Despite these challenges, the expectation to share data has broadened [13] under new federal policies (eg, National Institutes of Health [NIH] Data Management and Sharing [DMS] [14]) and is aided considerably by cloud storage and analysis platforms [15]. The new NIH DMS policy came into effect in January 2023. It requires, among other things, that scientific data stemming from NIH-supported projects must be made publicly accessible without delay and with few exceptions. The final DMS policy defines scientific data as “The recorded factual material commonly accepted in the scientific community as of sufficient quality to validate and replicate research findings, regardless of whether the data are used to support scholarly publications. Scientific data do not include laboratory notebooks, preliminary analyses, completed case report forms, drafts of scientific papers, plans for future research, peer reviews, communications with colleagues, or physical objects, such as laboratory specimens” [14]. Emerging cloud computing environments afford new opportunities for tracking, auditing, and enforcing granular permissions [15] for scientific data in ways that were largely impracticable just several years ago. Yet, the broad use of provenance tracking tools continues to lag, creating situations where data stewards impose stricter barriers for access to data once up front, only to loosely permit the secondary use of these same data later in the research data lifecycle [16]. This situation is analogous to a house with a vaulted front door but a wide-open back door.

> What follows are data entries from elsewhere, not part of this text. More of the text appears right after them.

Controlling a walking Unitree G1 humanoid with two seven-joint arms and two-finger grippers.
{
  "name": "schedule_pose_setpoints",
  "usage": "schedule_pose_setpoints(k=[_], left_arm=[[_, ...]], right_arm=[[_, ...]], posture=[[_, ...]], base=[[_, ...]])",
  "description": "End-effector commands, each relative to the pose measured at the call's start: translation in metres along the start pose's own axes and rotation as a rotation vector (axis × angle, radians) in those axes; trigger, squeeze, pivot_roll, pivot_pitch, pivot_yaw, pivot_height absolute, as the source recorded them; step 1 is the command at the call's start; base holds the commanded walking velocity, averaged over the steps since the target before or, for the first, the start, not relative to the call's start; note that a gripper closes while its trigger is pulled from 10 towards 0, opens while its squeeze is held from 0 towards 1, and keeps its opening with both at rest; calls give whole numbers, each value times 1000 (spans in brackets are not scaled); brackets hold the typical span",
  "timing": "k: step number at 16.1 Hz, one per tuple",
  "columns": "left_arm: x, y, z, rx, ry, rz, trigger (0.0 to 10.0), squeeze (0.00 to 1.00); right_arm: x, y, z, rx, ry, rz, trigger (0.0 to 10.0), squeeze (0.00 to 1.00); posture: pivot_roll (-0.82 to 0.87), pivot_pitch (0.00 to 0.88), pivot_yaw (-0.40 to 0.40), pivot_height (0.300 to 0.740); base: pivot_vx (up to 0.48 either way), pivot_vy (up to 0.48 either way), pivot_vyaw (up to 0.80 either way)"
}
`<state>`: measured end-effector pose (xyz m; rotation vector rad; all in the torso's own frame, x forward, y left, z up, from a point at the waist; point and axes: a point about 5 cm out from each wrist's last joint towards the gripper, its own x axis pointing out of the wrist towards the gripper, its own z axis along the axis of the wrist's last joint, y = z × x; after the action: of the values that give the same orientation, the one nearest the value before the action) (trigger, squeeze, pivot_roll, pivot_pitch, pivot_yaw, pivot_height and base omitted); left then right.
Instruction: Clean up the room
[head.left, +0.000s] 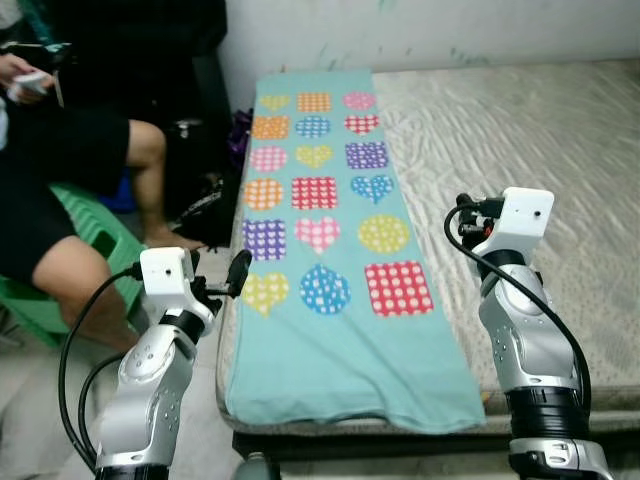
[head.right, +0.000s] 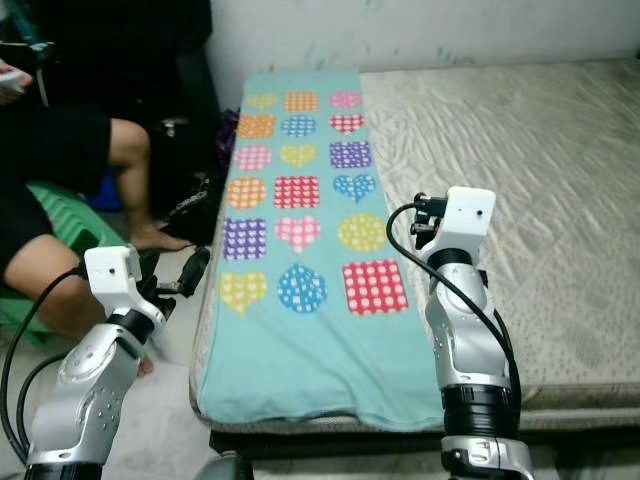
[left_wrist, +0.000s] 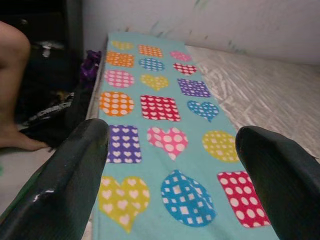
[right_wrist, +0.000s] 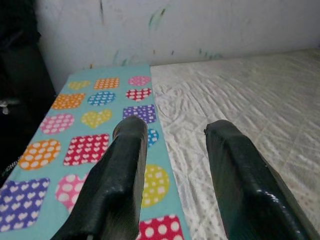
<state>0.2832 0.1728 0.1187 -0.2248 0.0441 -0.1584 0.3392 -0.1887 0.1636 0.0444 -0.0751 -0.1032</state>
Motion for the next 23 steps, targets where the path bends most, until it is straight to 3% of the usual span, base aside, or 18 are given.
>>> schedule_pose_setpoints(k=[1,15,23], left_arm=[[2,1,1,19,-1,11,10000,0],[5,5,0,28,-9,54,10000,0],[5,2,-3,24,-6,47,10000,0]], right_arm=[[1,-1,2,16,-8,-14,10000,0],[1,-5,-3,-19,8,-42,10000,0],[1,-7,-2,-26,3,-43,10000,0]], posture=[[-145,0,59,740],[-151,0,53,740],[-152,0,50,740]], base=[[0,0,0],[0,0,-62],[0,0,-800]])
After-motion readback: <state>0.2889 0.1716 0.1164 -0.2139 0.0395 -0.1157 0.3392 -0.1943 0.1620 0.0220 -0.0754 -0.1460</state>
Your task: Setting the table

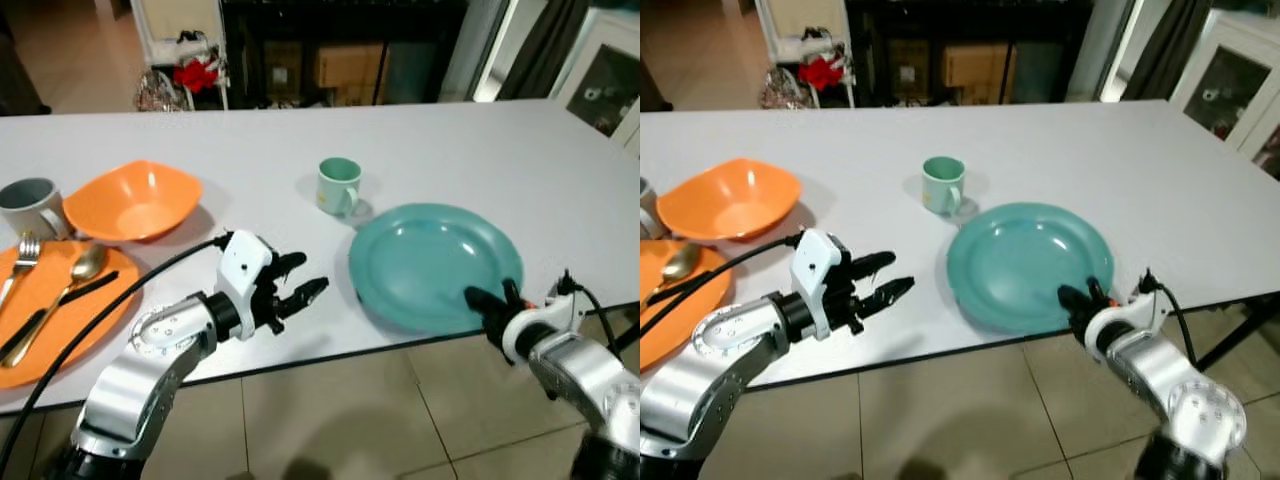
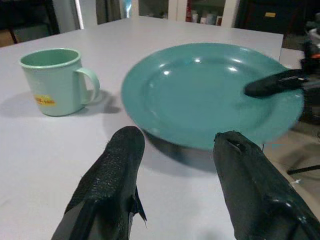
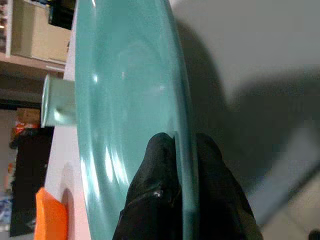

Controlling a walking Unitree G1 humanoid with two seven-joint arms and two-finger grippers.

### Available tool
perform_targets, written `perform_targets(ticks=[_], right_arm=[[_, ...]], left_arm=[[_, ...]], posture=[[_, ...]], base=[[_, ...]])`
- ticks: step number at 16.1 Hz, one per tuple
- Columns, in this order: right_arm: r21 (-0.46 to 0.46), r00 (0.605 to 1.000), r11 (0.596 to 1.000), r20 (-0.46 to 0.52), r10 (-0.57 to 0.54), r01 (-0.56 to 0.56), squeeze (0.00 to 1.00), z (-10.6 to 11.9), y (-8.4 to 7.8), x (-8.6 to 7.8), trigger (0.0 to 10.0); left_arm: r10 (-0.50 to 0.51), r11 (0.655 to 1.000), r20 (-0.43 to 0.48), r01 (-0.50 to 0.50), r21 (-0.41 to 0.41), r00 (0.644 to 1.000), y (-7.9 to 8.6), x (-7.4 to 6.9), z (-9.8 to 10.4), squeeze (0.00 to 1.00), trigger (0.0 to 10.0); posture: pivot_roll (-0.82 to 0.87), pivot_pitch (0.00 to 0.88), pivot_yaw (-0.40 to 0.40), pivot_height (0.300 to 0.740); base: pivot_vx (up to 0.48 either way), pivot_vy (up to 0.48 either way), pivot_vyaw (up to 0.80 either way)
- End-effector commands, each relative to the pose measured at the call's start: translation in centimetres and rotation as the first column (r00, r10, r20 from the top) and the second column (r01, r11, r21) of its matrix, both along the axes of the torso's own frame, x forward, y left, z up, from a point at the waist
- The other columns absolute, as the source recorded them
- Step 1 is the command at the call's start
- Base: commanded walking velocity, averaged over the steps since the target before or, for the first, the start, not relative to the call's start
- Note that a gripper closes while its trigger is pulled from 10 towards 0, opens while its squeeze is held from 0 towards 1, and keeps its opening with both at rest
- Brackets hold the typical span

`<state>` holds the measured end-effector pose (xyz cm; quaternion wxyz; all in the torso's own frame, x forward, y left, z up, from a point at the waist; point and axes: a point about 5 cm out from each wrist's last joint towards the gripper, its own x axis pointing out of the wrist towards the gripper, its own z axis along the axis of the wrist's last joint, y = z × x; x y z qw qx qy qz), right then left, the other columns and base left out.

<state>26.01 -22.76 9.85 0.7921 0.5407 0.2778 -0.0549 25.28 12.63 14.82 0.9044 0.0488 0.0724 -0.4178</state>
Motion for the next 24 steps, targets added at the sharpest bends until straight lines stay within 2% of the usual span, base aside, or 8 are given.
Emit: perform_targets(ticks=[1, 7, 11, 12, 13, 14, 21, 24], right_arm=[[0.024, 1.000, 1.000, 0.012, 0.000, 0.000, 0.00, 0.2, -0.2, 0.8, 10.0], [0.100, 0.996, 0.995, -0.088, 0.027, -0.018, 0.00, -0.9, 0.5, 4.5, 10.0], [0.123, 0.994, 0.991, -0.098, 0.058, -0.046, 0.00, -1.2, 1.5, 5.4, 10.0], [0.131, 0.993, 0.990, -0.100, 0.061, -0.047, 0.91, -1.4, 1.7, 5.4, 10.0], [0.133, 0.993, 0.990, -0.101, 0.063, -0.049, 0.91, -1.5, 1.8, 5.4, 10.0], [0.139, 0.993, 0.989, -0.100, 0.067, -0.052, 1.00, -1.8, 1.8, 5.5, 10.0], [0.114, 0.994, 0.991, -0.077, 0.075, -0.066, 1.00, -1.8, 1.3, 4.7, 10.0], [0.022, 0.994, 0.994, -0.014, 0.108, -0.108, 1.00, -0.6, 0.9, 1.9, 10.0]], left_arm=[[-0.030, 0.999, 0.000, 0.030, 0.014, 1.000, -0.2, -0.3, 0.2, 0.00, 10.0], [-0.062, 0.997, -0.011, 0.062, 0.035, 0.998, 0.0, -0.7, 0.2, 0.00, 10.0], [-0.055, 0.997, -0.011, 0.055, 0.045, 0.998, 0.2, -0.8, 0.3, 0.00, 10.0], [-0.055, 0.997, -0.011, 0.055, 0.047, 0.998, 0.2, -0.8, 0.3, 0.00, 10.0], [-0.055, 0.997, -0.011, 0.056, 0.048, 0.998, 0.2, -0.8, 0.3, 0.00, 10.0], [-0.058, 0.997, -0.011, 0.059, 0.051, 0.998, 0.2, -0.8, 0.3, 0.00, 10.0], [-0.063, 0.997, -0.015, 0.063, 0.054, 0.998, 0.1, -0.7, 0.3, 0.00, 10.0], [-0.055, 0.997, -0.019, 0.056, 0.050, 0.998, 0.1, -0.8, 0.2, 0.00, 10.0]], posture=[[0.00, 0.000, -0.058, 0.740], [0.02, 0.000, -0.065, 0.740], [0.03, 0.000, -0.067, 0.740], [0.03, 0.000, -0.062, 0.740], [0.03, 0.000, -0.062, 0.740], [0.02, 0.000, -0.058, 0.740], [0.02, 0.000, -0.053, 0.740], [0.01, 0.000, -0.047, 0.740]], base=[[0.000, 0.000, 0.00], [0.000, 0.000, 0.00], [0.000, 0.000, 0.00], [0.000, 0.000, 0.00], [0.000, 0.000, 0.00], [0.000, 0.000, 0.00], [0.000, 0.000, 0.00], [0.000, 0.000, 0.00]])
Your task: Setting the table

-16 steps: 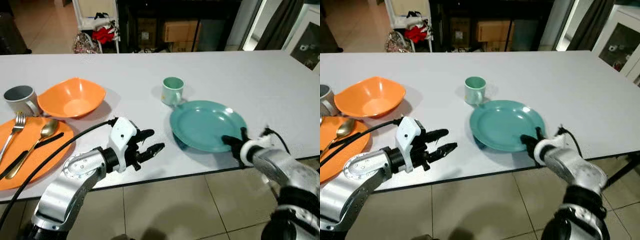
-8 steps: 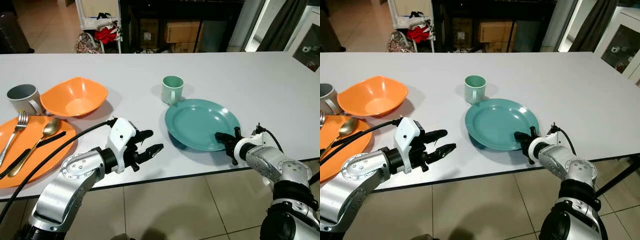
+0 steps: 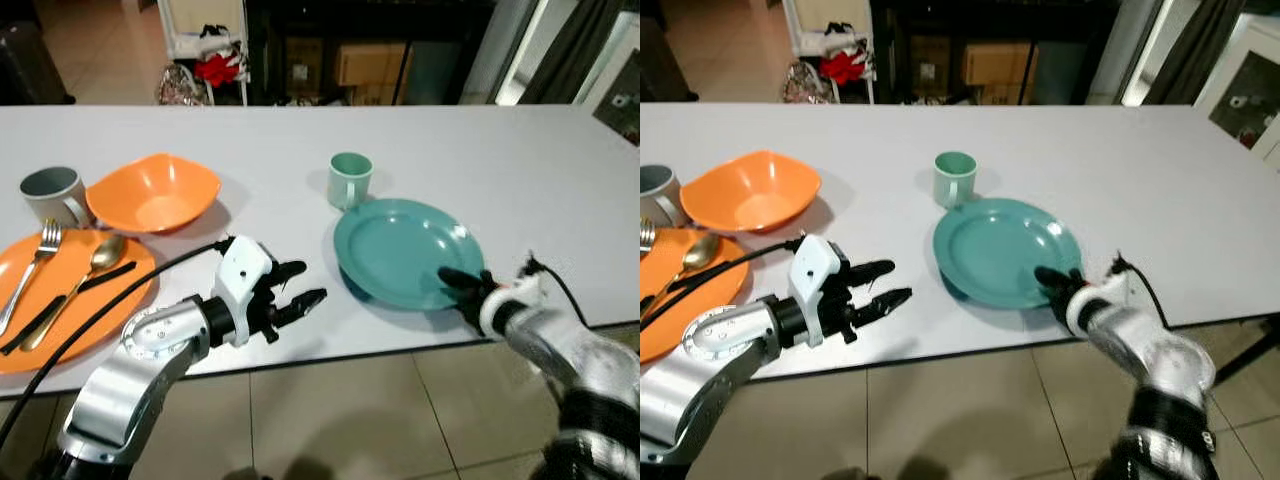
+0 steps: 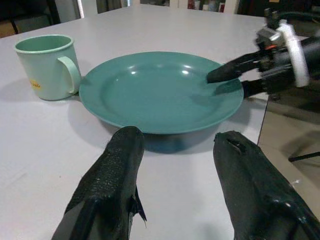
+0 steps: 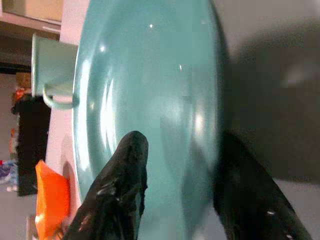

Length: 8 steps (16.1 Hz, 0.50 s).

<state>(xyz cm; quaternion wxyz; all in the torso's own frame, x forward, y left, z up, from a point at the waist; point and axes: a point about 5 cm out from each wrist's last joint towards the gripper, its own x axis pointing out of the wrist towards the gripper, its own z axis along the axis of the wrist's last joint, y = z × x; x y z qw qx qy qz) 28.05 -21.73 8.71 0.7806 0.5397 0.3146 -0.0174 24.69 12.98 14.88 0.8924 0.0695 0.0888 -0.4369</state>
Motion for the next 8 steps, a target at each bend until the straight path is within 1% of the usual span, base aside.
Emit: perform_targets(ticks=[1, 3, 4, 6, 7, 8], right_arm=[[-0.026, 1.000, 1.000, 0.024, 0.011, -0.010, 1.00, 0.9, -0.2, -1.1, 10.0], [-0.036, 0.999, 0.999, 0.034, 0.008, -0.006, 1.00, 1.2, -0.2, -2.5, 10.0], [-0.046, 0.999, 0.999, 0.038, 0.010, -0.008, 1.00, 1.4, -0.1, -2.9, 10.0], [-0.106, 0.998, 0.994, 0.061, 0.028, -0.021, 1.00, 2.2, -0.1, -5.2, 10.0], [-0.152, 0.992, 0.986, 0.098, 0.079, -0.064, 1.00, 3.3, 0.2, -7.1, 10.0], [-0.206, 0.984, 0.973, 0.122, 0.130, -0.103, 1.00, 4.0, 0.2, -7.7, 10.0]], left_arm=[[-0.008, 1.000, -0.004, 0.008, -0.002, 1.000, -0.2, -0.3, 0.1, 0.00, 10.0], [-0.005, 1.000, -0.006, 0.005, -0.005, 1.000, -0.3, -0.3, 0.0, 0.00, 10.0], [-0.004, 1.000, -0.006, 0.004, -0.007, 1.000, -0.3, -0.4, 0.0, 0.00, 10.0], [0.007, 1.000, -0.008, -0.007, -0.019, 1.000, -0.4, -0.5, 0.0, 0.00, 10.0], [0.046, 0.998, -0.017, -0.047, -0.029, 0.999, -0.3, -0.5, 0.1, 0.00, 10.0], [0.093, 0.995, 0.001, -0.093, -0.037, 0.996, -0.2, -0.3, 0.3, 0.00, 10.0]], posture=[[0.00, 0.000, -0.043, 0.740], [-0.01, 0.000, -0.042, 0.740], [-0.01, 0.000, -0.041, 0.740], [-0.02, 0.000, -0.041, 0.740], [-0.02, 0.000, -0.038, 0.740], [-0.03, 0.000, -0.038, 0.740]], base=[[0.000, 0.000, 0.00], [0.000, 0.000, 0.00], [0.000, 0.000, 0.00], [0.000, 0.000, 0.00], [0.000, 0.000, 0.00], [0.000, 0.000, 0.00]])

A clear example is the rigorous process of both a researcher and signing official (SO) agreeing to terms and conditions for the initial secondary access request. Subsequent sharing and use of consented data that transgress the consent, however, would likely go unmonitored by both the DAC approving access and the data recipient’s institution. This reality perversely incentivizes researchers to engage in informal data sharing to sidestep institutional data access review, which risks participants’ rights to privacy and the reputation of the research community. It is our view that limiting informal sharing pathways is consequential for both participant data protection and for maintaining trustworthy data governance practices. Investing resources into optimizing compliant pathways that are easier and more expedient for data requestors without sacrificing participant terms of use should therefore be a high institutional priority.

Research institutions and repository managers could also confront increased liability burdens from inaccurate, inconsistent, or unspecified data use permissions and restrictions [17]. Misattributing use restrictions can result in regulatory noncompliance and instill a lack of confidence among prospective and current research participants that institutions will respect the terms of their data contributions. SOs, who often serve as signatories on data submission and access request agreements, bear significant responsibility for ensuring the appropriate transfer and use of research data within their institutions in this regard [17].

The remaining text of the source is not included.